> **PROMPT**
The answer must be an exact copy of the records, with no pictures in it.

Extracted data entries:
⁂
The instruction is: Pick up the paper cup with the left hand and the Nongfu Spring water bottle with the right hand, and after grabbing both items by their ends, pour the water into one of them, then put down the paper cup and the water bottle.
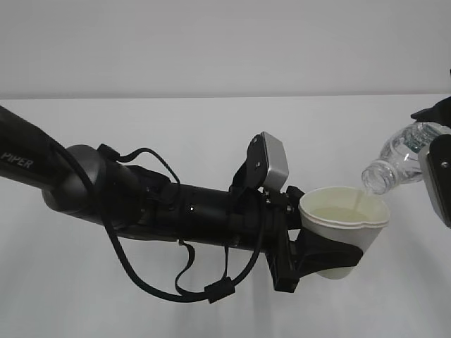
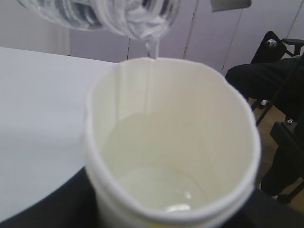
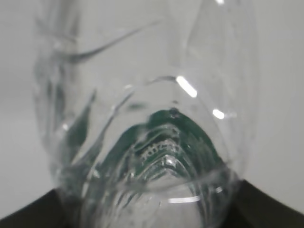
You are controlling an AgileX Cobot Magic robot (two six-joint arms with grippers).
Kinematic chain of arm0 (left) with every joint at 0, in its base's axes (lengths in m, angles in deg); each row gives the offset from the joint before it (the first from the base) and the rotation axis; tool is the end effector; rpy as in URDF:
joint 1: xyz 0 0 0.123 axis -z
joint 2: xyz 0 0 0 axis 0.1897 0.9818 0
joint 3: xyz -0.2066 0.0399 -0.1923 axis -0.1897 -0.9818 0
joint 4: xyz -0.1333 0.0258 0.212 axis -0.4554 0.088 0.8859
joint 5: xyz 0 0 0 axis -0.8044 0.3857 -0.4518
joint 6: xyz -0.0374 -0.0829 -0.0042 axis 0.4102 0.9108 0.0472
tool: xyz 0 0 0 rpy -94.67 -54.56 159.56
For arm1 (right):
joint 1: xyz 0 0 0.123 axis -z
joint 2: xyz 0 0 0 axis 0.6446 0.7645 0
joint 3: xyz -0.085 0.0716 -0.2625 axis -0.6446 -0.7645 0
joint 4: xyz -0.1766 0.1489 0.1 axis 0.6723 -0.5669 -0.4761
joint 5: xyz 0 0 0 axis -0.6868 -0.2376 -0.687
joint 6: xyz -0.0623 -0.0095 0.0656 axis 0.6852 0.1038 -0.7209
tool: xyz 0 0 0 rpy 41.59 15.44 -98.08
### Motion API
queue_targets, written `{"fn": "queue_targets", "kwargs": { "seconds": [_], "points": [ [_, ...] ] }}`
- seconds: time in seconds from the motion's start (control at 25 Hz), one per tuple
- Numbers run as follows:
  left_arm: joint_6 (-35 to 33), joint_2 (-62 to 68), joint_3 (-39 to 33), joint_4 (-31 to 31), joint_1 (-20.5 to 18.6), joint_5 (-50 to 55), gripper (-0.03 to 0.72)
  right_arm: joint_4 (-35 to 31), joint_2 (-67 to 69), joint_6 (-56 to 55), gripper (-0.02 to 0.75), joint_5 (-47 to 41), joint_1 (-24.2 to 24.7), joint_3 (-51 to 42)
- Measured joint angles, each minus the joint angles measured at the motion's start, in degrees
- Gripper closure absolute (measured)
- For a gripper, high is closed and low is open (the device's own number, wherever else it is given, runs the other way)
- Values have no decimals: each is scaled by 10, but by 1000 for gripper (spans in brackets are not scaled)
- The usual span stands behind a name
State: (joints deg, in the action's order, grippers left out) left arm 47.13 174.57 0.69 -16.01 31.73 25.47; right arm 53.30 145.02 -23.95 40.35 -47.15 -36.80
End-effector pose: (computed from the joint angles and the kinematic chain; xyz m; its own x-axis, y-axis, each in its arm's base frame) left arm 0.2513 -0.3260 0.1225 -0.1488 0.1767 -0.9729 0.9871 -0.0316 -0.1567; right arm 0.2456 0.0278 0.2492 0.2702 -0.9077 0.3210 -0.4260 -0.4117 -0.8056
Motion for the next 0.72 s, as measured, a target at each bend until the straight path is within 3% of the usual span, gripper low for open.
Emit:
{"fn": "queue_targets", "kwargs": {
  "seconds": [0.72],
  "points": [
    [0,0,0,0,0,0,276,0,0,8,328,0,0,0]
  ]
}}
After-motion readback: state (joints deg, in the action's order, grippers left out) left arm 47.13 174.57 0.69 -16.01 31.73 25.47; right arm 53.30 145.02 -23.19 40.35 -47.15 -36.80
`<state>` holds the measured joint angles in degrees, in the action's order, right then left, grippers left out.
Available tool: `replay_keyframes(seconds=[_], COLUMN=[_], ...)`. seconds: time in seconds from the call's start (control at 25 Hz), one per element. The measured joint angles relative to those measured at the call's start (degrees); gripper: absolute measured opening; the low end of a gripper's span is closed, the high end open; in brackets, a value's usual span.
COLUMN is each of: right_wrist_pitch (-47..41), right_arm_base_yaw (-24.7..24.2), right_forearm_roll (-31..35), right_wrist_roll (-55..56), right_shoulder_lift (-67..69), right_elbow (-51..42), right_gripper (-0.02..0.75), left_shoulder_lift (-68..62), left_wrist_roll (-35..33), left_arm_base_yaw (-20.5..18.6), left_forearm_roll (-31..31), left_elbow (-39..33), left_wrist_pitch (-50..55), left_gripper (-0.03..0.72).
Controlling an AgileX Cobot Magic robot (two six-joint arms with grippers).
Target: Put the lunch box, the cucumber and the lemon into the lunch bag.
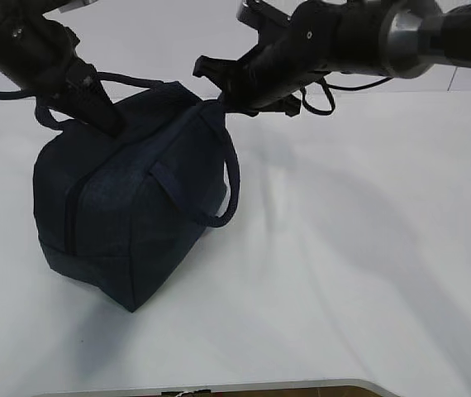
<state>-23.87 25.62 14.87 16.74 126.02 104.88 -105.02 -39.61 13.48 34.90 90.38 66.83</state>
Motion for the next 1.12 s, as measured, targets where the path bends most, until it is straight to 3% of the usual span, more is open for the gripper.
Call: replay_keyframes(seconds=[0.24,0.48,0.76,1.12], right_wrist_pitch=[0.05,-2.48,-9.23,-10.14], right_arm_base_yaw=[-0.36,-0.58,-1.06,-1.38], right_forearm_roll=[7.64,10.02,8.32,8.00], right_wrist_roll=[0.00,-2.48,-11.77,-12.53], right_shoulder_lift=[2.29,3.33,3.42,6.09], right_elbow=[0.38,0.65,5.89,6.52], right_gripper=[0.005,0.005,0.005,0.005], left_shoulder_lift=[0.00,0.00,0.00,0.00], left_wrist_roll=[-1.32,-2.13,-2.50,-2.60], left_arm_base_yaw=[0.00,0.00,0.00,0.00], left_forearm_roll=[0.45,0.68,0.87,0.92], left_elbow=[0.00,0.00,0.00,0.00], left_wrist_pitch=[0.48,0.86,2.03,1.92], left_gripper=[-0.015,-0.015,-0.015,-0.015])
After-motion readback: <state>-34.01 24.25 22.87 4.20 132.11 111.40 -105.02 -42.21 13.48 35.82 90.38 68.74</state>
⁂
> **SOLUTION**
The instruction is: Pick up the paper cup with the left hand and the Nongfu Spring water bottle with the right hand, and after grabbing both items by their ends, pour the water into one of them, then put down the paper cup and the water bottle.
You are controlling an AgileX Cobot Magic robot (two six-joint arms with grippers).
Kinematic chain of arm0 (left) with every joint at 0, in its base's axes (lengths in m, angles in deg); each row gives the offset from the joint before it (the first from the base) and the rotation axis; tool is the end effector; rpy as in URDF:
joint 1: xyz 0 0 0.123 axis -z
joint 2: xyz 0 0 0 axis 0.1897 0.9818 0
joint 3: xyz -0.2066 0.0399 -0.1923 axis -0.1897 -0.9818 0
joint 4: xyz -0.1333 0.0258 0.212 axis -0.4554 0.088 0.8859
joint 5: xyz 0 0 0 axis -0.8044 0.3857 -0.4518
joint 6: xyz -0.0374 -0.0829 -0.0042 axis 0.4102 0.9108 0.0472
tool: xyz 0 0 0 rpy -94.67 -54.56 159.56
For arm1 (right):
joint 1: xyz 0 0 0.123 axis -z
joint 2: xyz 0 0 0 axis 0.6446 0.7645 0
joint 3: xyz -0.085 0.0716 -0.2625 axis -0.6446 -0.7645 0
joint 4: xyz -0.1766 0.1489 0.1 axis 0.6723 -0.5669 -0.4761
joint 5: xyz 0 0 0 axis -0.6868 -0.2376 -0.687
joint 6: xyz -0.0623 -0.0095 0.0656 axis 0.6852 0.1038 -0.7209
tool: xyz 0 0 0 rpy 41.59 15.44 -98.08
### Motion API
queue_targets, written `{"fn": "queue_targets", "kwargs": { "seconds": [_], "points": [ [_, ...] ] }}`
- seconds: time in seconds from the motion's start (control at 25 Hz), one per tuple
- Numbers run as follows:
  left_arm: joint_6 (-35 to 33), joint_2 (-62 to 68), joint_3 (-39 to 33), joint_4 (-31 to 31), joint_1 (-20.5 to 18.6), joint_5 (-50 to 55), gripper (-0.03 to 0.72)
  right_arm: joint_4 (-35 to 31), joint_2 (-67 to 69), joint_6 (-56 to 55), gripper (-0.02 to 0.75), joint_5 (-47 to 41), joint_1 (-24.2 to 24.7), joint_3 (-51 to 42)
- Measured joint angles, each minus the joint angles measured at the motion's start, in degrees
- Gripper closure absolute (measured)
- For a gripper, high is closed and low is open (the device's own number, wherever else it is given, runs the other way)
- Values have no decimals: each is scaled by 10, but by 1000 for gripper (spans in brackets are not scaled)
- The usual span stands behind a name
State: (joints deg, in the action's order, grippers left out) left arm 47.13 174.57 0.69 -16.01 31.73 25.47; right arm 53.30 145.02 -23.95 40.35 -47.15 -36.80
End-effector pose: (computed from the joint angles and the kinematic chain; xyz m; its own x-axis, y-axis, each in its arm's base frame) left arm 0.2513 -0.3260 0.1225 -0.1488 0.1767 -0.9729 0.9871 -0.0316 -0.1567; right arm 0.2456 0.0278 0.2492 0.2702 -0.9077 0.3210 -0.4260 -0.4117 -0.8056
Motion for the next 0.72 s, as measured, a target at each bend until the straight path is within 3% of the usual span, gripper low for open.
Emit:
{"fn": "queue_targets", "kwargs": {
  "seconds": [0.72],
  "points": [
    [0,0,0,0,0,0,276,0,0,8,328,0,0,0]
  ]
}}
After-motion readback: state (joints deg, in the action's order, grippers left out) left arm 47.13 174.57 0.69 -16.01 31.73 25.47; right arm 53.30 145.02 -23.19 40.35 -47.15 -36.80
`<state>` holds the measured joint angles in degrees, in the action's order, right then left, grippers left out.
Available tool: `replay_keyframes(seconds=[_], COLUMN=[_], ...)`. seconds: time in seconds from the call's start (control at 25 Hz), one per element. The measured joint angles relative to those measured at the call's start (degrees); gripper: absolute measured opening; the low end of a gripper's span is closed, the high end open; in brackets, a value's usual span.
COLUMN is each of: right_wrist_pitch (-47..41), right_arm_base_yaw (-24.7..24.2), right_forearm_roll (-31..35), right_wrist_roll (-55..56), right_shoulder_lift (-67..69), right_elbow (-51..42), right_gripper (-0.02..0.75), left_shoulder_lift (-68..62), left_wrist_roll (-35..33), left_arm_base_yaw (-20.5..18.6), left_forearm_roll (-31..31), left_elbow (-39..33), left_wrist_pitch (-50..55), left_gripper (-0.03..0.72).
Controlling an AgileX Cobot Magic robot (two six-joint arms with grippers).
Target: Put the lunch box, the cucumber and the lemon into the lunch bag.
<state>-23.87 25.62 14.87 16.74 126.02 104.88 -105.02 -39.61 13.48 34.90 90.38 66.83</state>
Motion for the next 1.12 s, as measured, targets where the path bends most, until it is straight to 3% of the usual span, more is open for the gripper.
Call: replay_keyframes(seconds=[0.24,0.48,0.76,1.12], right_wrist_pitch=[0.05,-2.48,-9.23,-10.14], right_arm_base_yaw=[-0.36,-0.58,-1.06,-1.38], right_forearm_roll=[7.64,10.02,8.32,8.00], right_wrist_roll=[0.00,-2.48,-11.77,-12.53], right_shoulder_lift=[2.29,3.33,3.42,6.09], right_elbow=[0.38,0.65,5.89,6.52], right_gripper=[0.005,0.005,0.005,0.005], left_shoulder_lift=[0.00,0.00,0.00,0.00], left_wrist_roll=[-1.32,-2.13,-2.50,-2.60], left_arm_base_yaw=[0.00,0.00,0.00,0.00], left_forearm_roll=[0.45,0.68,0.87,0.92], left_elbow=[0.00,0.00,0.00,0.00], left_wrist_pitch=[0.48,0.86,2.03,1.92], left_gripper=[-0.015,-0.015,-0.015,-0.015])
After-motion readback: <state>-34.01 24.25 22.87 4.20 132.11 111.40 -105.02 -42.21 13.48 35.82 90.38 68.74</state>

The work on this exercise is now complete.